Cl-mpi: MPI bindings for Common Lisp
code.google.comThe kids nowadays don't even know about MPI as a framework for parallel processing. Thank you, MapReduce.
Is that really a bad thing?
Not at all. Programming has become specialized since its inception; there are systems programmers and application programmers. The former creates the tools used by the later.
But, I expect the systems programmers to know not only the ins and outs of the current technologies, but what came before them. The past is full of beautiful architectures that didn't succeed for commercial reasons in their time, but would be perfect candidates to make a comeback in some form in the future. Even if we have to form a vigilante group of hacking do-gooders who will mail architects copies of important texts and papers (a la GvR and SICP ;-)

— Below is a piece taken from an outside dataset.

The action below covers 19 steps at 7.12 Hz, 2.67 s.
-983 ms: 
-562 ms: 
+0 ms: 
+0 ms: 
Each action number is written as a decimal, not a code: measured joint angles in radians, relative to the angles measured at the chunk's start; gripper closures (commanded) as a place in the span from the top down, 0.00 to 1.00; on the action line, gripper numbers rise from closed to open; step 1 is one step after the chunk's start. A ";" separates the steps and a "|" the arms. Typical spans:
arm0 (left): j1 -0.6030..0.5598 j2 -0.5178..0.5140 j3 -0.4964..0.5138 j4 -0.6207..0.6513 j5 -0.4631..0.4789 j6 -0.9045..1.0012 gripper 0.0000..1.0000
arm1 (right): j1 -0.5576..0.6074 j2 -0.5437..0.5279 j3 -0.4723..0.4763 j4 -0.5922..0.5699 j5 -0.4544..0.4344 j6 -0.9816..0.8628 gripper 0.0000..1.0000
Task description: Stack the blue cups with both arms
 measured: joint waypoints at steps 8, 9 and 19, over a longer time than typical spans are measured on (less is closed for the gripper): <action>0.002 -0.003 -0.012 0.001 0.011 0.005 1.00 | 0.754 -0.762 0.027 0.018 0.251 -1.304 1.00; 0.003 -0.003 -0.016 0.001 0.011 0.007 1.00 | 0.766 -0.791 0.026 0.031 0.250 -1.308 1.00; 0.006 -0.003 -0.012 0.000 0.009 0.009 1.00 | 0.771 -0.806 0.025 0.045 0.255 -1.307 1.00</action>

Needless to say, MPI is not one such "lost beauty", more like a committee designed piece of industry infrastructure. MPI == HPC.
Tell us about some of the lost beauties.
Walk to the CS section of any big university library and scan the shelves for the purple and gray "LNCS" books (Lecture Notes in Computer Science.) then weep in sorrow.

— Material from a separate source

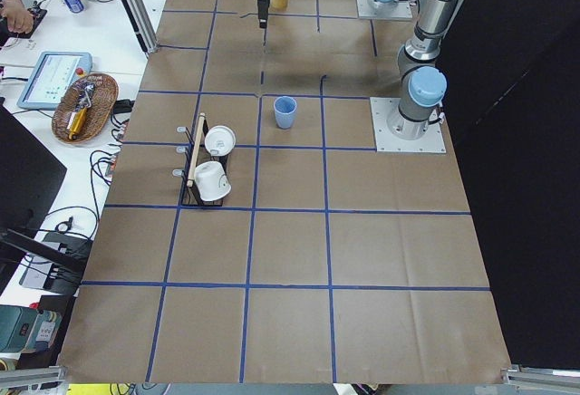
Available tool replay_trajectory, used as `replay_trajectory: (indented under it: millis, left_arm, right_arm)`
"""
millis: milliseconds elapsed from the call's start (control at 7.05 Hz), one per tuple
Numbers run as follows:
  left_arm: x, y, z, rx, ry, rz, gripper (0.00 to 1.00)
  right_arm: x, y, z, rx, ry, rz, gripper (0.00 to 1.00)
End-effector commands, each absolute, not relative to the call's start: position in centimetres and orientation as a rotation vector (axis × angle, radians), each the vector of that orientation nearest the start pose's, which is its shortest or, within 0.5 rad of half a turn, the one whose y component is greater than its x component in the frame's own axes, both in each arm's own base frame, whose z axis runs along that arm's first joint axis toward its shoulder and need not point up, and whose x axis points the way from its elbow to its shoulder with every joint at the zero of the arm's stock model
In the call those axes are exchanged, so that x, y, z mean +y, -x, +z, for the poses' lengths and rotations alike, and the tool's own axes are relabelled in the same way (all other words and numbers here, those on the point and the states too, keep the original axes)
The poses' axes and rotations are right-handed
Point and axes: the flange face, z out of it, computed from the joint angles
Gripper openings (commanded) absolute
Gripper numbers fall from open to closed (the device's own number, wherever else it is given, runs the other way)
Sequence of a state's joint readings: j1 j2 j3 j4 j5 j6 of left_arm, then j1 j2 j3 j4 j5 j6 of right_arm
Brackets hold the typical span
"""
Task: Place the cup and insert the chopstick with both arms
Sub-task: 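Lower the right gripper and close it on the pink chopstick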
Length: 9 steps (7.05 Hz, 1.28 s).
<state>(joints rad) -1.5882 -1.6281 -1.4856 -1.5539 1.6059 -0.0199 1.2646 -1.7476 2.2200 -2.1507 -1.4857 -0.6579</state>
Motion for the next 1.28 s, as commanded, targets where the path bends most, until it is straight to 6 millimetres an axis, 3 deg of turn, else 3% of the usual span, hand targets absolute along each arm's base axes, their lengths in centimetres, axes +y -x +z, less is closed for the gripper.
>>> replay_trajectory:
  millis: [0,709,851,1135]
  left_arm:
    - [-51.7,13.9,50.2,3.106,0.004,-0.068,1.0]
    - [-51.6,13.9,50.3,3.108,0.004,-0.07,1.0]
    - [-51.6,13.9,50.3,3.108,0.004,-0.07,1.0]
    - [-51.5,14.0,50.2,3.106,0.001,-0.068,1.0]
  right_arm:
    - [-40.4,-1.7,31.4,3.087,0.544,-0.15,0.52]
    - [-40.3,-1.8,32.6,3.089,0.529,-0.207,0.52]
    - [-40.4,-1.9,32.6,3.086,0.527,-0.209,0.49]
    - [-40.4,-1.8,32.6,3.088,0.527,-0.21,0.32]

Not only is worse better, but industry seems to be at odds with good design.
The examples are simply too numerous and any examples would only be a poor and narrow representative, skewed to my tastes and my ignorance.

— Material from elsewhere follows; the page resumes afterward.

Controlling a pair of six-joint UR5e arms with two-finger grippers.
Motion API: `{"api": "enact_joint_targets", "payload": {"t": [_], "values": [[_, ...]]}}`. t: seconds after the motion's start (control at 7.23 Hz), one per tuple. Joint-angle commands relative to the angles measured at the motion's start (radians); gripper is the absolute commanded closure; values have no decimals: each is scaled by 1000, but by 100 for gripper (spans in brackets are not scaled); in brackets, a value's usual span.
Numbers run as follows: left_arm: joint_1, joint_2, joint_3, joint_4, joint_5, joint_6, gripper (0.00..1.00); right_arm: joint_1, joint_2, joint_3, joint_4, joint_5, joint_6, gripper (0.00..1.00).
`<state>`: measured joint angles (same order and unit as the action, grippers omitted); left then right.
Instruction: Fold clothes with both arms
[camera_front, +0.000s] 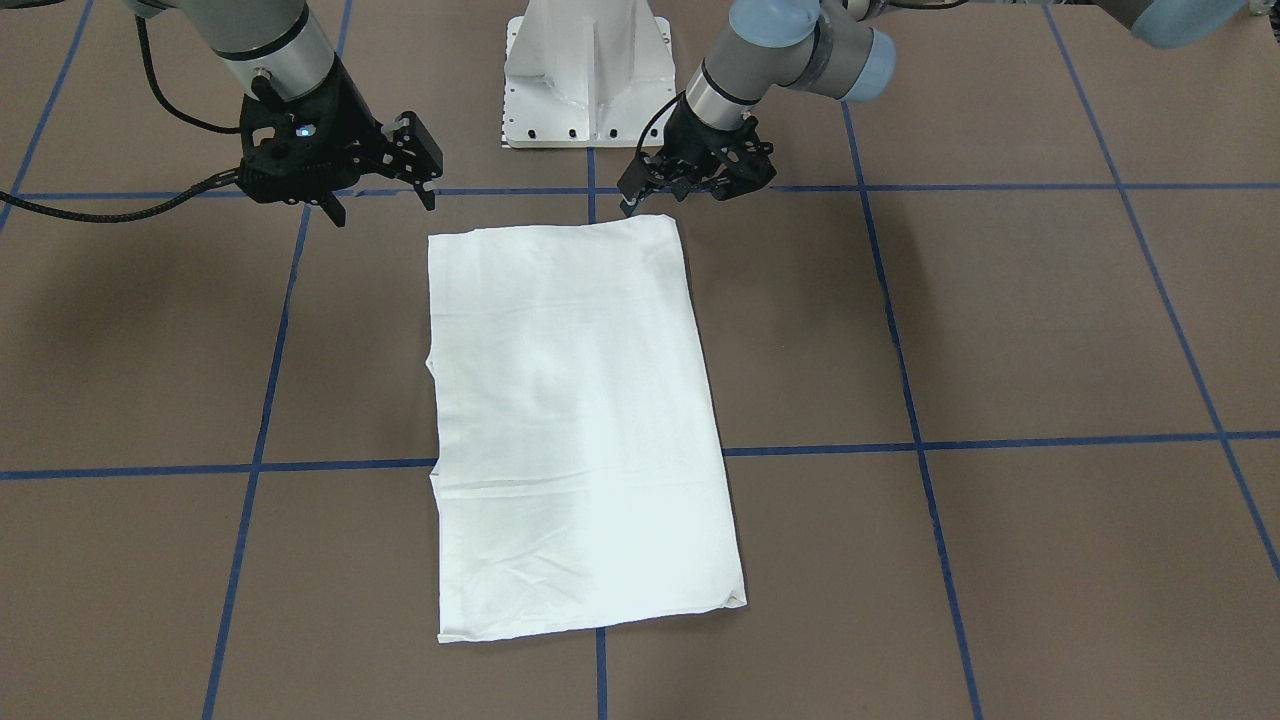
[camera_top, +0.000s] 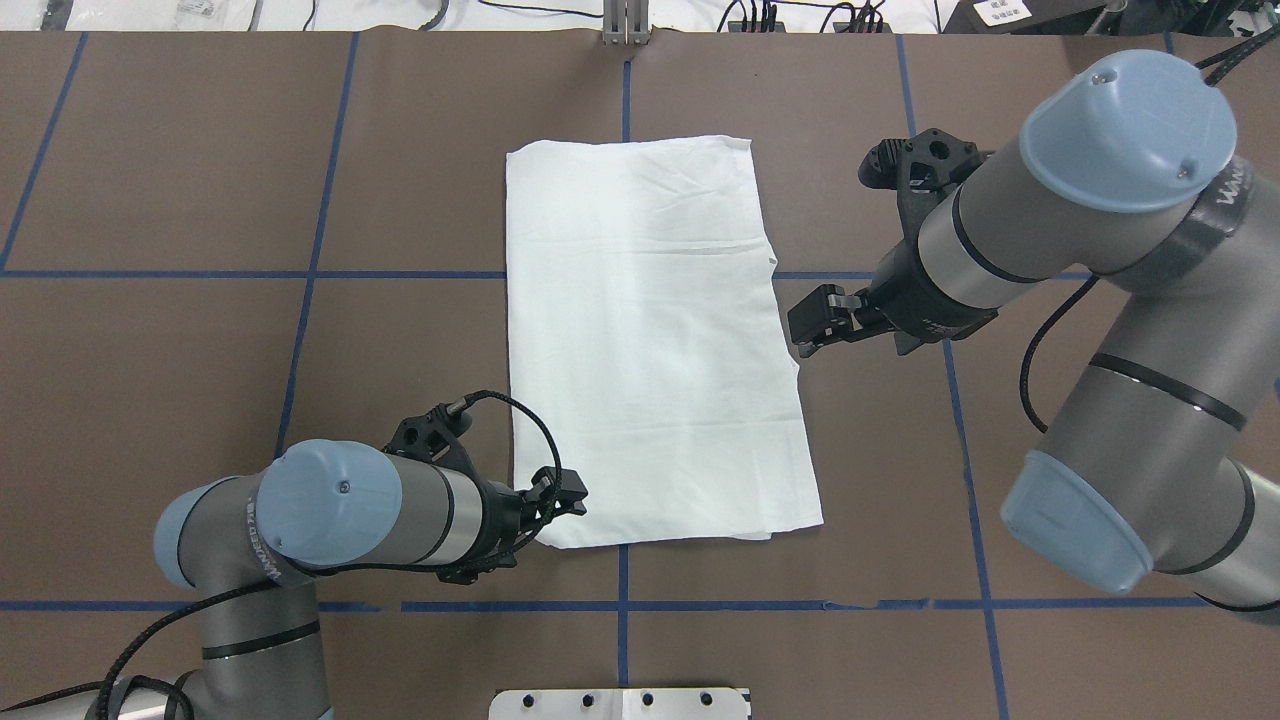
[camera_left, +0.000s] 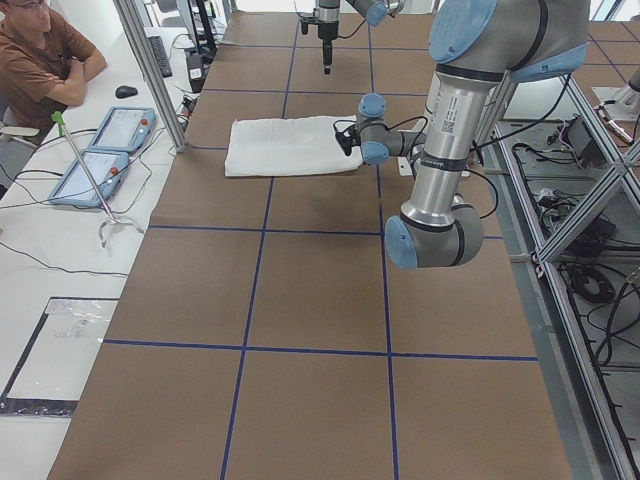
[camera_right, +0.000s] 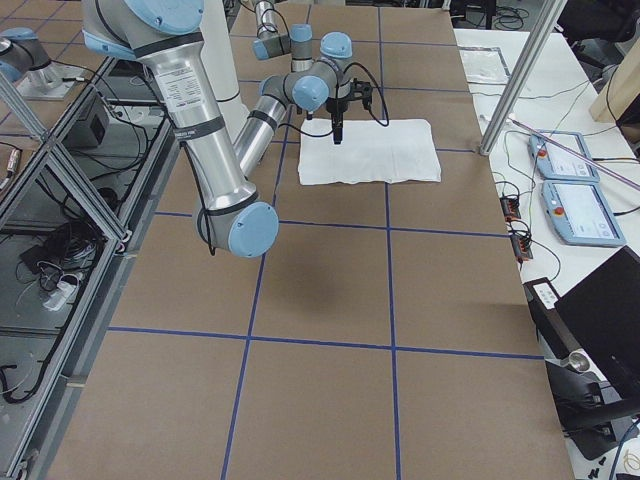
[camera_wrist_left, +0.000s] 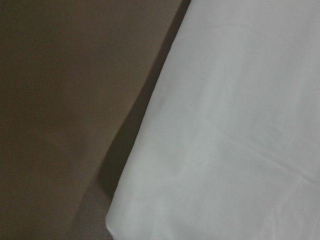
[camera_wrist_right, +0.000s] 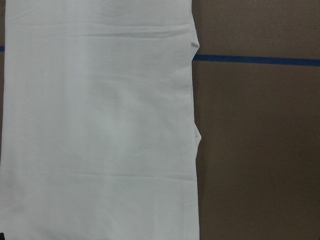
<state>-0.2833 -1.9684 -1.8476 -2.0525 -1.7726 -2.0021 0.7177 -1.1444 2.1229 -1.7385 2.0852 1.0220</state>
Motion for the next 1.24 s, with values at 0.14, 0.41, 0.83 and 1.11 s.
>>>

All I know is that we deserve better than this; a combination of MIPS, Smalltalk, Lisp, and Amoeba as mainstream platforms would have been nice.
Those of us who don't know history are bound to reinvent it.
Anyone who has used MPI - is it any good? A cursory glance makes it look like slightly gold-plated RPC.
I've used it for school work, but not for a real paying job. It can be good, but I used MPI raw, which is C based. So there is tons of rope to hang yourself. I just remember that it was a little difficult to have each spun process talk to the main process.